Голосовали, оставлять ли в помещении мужчин, и решили оставить.

Оцените материал

Просмотров: 15002

Письма из Кейптауна: письмо второе. Маги земли и прагматики рынка

Влад Кручинский · 25/04/2012
Страницы:
 

Рынок и апартеид

Продаваться и интегрироваться в международную среду южноафриканские художники могли и во время апартеида. В конце концов, они всегда могли просто уехать из страны — если были белыми, то в Европу, как Марлен Дюма, а если были черными, то в сопредельные страны, например, в Ботсвану, как Тами Мньеле (Thami Mnyele), который первым придумал делать выставки в тауншипах. Правда, называлось это не emigration, а exile и могло закончиться трагически. В 1985-м Тами был убит южноафриканским спецназом, после чего его работы показали по телевидению как подтверждение вовлеченности в террористическую деятельность.

Рынок во время апартеида не был исключительно белым. То есть, разумеется, коллекционеры были белые, но они довольно охотно покупали работы африканских художников. Предпочтение отдавалось слащавым картинкам из жизни черных поселений: яркие краски, колоритные трущобы, безобидная bon-sauvagerie. Сегодня эта схема семидесятилетней давности вышла в тираж и воспроизводится на туристической Лонг-стрит или в районе Ватерфронт, где в сувенирных лавках продают (преимущественно немецким туристам) диковатые конструкции из искусственно соржавленной жести и картины, составленные из крышечек из-под «Кока-колы».

Несмотря на то, что какой-то рынок сегодня в Южной Африке есть (оценки кейптаунских галерейщиков разнятся: для кого-то он «очень маленький», для кого-то «сравнительно маленький», Шон О’Тул говорит, что рынок в порядке и имеет достаточные объемы), для его развития есть одна серьезная преграда — незаинтересованность новых правящих классов.

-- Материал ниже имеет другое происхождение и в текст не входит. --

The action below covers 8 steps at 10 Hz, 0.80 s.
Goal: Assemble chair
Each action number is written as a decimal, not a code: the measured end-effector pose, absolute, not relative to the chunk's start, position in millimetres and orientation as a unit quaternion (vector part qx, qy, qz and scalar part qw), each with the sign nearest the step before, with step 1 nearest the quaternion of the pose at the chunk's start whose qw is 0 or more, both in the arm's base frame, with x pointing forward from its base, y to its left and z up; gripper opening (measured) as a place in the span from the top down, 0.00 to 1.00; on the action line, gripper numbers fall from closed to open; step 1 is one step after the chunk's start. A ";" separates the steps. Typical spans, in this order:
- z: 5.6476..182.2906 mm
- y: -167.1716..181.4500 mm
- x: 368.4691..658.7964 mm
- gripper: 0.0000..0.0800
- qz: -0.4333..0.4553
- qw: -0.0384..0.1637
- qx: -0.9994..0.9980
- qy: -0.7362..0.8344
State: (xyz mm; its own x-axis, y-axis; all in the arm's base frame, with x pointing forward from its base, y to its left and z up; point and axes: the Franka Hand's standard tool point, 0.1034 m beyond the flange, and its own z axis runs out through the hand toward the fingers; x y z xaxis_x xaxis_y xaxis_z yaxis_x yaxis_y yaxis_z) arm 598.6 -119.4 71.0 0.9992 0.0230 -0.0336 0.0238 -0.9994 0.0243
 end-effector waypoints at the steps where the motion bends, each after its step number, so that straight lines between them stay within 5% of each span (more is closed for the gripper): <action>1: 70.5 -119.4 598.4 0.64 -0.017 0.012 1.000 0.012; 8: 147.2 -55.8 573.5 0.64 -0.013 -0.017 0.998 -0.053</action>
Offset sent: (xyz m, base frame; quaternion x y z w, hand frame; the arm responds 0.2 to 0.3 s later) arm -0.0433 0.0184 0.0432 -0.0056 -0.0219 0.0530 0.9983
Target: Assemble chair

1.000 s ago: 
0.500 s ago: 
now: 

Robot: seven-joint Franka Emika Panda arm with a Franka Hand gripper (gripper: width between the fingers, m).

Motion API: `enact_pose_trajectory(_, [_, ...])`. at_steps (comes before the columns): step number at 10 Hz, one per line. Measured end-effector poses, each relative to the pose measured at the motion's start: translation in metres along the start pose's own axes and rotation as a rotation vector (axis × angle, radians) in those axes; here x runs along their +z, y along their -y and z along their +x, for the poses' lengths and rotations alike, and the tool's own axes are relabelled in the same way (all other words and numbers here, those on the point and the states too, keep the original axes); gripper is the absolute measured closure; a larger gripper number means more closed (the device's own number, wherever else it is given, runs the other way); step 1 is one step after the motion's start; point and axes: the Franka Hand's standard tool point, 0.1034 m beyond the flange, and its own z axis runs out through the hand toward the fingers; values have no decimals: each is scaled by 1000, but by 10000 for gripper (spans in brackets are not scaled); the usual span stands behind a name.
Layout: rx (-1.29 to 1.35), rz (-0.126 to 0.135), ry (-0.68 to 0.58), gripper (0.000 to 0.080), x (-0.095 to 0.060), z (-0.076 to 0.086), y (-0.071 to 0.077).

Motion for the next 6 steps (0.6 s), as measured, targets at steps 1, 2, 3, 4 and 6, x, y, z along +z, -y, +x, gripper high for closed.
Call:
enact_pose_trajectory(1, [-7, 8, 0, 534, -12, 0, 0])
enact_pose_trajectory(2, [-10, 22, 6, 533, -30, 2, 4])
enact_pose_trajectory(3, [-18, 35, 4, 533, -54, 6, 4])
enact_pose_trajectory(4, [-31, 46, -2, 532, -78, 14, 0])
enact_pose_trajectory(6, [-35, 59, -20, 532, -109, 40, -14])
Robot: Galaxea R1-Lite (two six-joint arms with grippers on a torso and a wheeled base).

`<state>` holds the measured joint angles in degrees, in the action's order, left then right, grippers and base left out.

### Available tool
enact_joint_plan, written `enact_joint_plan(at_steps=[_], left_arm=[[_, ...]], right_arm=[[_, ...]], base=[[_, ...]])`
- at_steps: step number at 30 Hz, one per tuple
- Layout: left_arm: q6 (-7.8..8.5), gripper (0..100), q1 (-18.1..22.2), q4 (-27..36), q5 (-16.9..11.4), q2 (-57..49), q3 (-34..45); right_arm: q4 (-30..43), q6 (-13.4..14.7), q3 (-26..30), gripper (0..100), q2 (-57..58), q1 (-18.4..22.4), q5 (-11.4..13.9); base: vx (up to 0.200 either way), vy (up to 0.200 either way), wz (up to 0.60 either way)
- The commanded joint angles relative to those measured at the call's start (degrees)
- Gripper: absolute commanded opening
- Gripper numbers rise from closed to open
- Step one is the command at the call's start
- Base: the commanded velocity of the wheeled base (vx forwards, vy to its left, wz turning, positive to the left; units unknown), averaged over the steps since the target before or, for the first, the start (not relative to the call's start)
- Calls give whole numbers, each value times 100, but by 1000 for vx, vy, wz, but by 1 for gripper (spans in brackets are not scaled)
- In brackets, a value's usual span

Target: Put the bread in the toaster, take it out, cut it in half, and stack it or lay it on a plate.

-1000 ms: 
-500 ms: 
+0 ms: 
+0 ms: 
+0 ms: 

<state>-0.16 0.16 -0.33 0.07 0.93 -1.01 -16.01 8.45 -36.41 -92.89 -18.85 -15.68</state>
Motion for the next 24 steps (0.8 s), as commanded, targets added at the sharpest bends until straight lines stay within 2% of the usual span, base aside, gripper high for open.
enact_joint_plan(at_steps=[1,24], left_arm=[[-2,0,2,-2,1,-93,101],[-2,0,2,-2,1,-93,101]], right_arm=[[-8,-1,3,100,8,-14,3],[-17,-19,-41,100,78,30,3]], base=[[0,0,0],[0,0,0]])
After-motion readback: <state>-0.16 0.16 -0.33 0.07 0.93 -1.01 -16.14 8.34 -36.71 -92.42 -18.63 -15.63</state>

Новая черная буржуазия смотрит на современное искусство равнодушно и для самоидентификации использует джаз. А будущее именно за ней: кто-то говорит, что черных миллионеров уже сегодня больше, чем белых, и в будущем разница будет только расти. Черный средний класс, и в первую очередь upper middle class, тоже растет очень быстро. Вообще по скорости возникновения класса супербогатых Южная Африка похожа на Россию, только там этот процесс имел несколько более цивилизованный вид: сегодняшние нувориши стали таковыми не после залоговых аукционов, а благодаря правительственной программе Black Economic Empowerment, предполагавшей выдвижение на ведущие роли в крупнейших компаниях именно африканцев. Можно говорить о том, что в Южной Африке сегодня есть два правящих класса: «африканский» растет, влияет на политику и не интересуется современным искусством. «Белый» устранился от политического влияния, но сохранил экономическое, чувствует себя неплохо и вместо современного искусства скупает живопись периода 20—50-х. Причем именно свою, южноафриканскую. Сегодня в топе аукционных домов — Ирма Стерн (Irma Stern), ученица Макса Пехштейна, производительница экспрессионизма на немецкий манер (говорят — второразрядного). Некрасиво говорить про цены, но все же, чтобы составить пропорциональное представление: самая дорогая Стерн пока стоит 2 миллиона евро. Остальные желанные трофеи держателей старых денег из той же области — белые живописцы середины прошлого века, классического и умеренно модернистского направления. Причем складывается впечатление, что живописцы эти попали в ранг трофеев как-то скопом, в один момент, и так никогда из него и не вышли. «The same people with the same money buying the same shit» — резюмирует О’Тул.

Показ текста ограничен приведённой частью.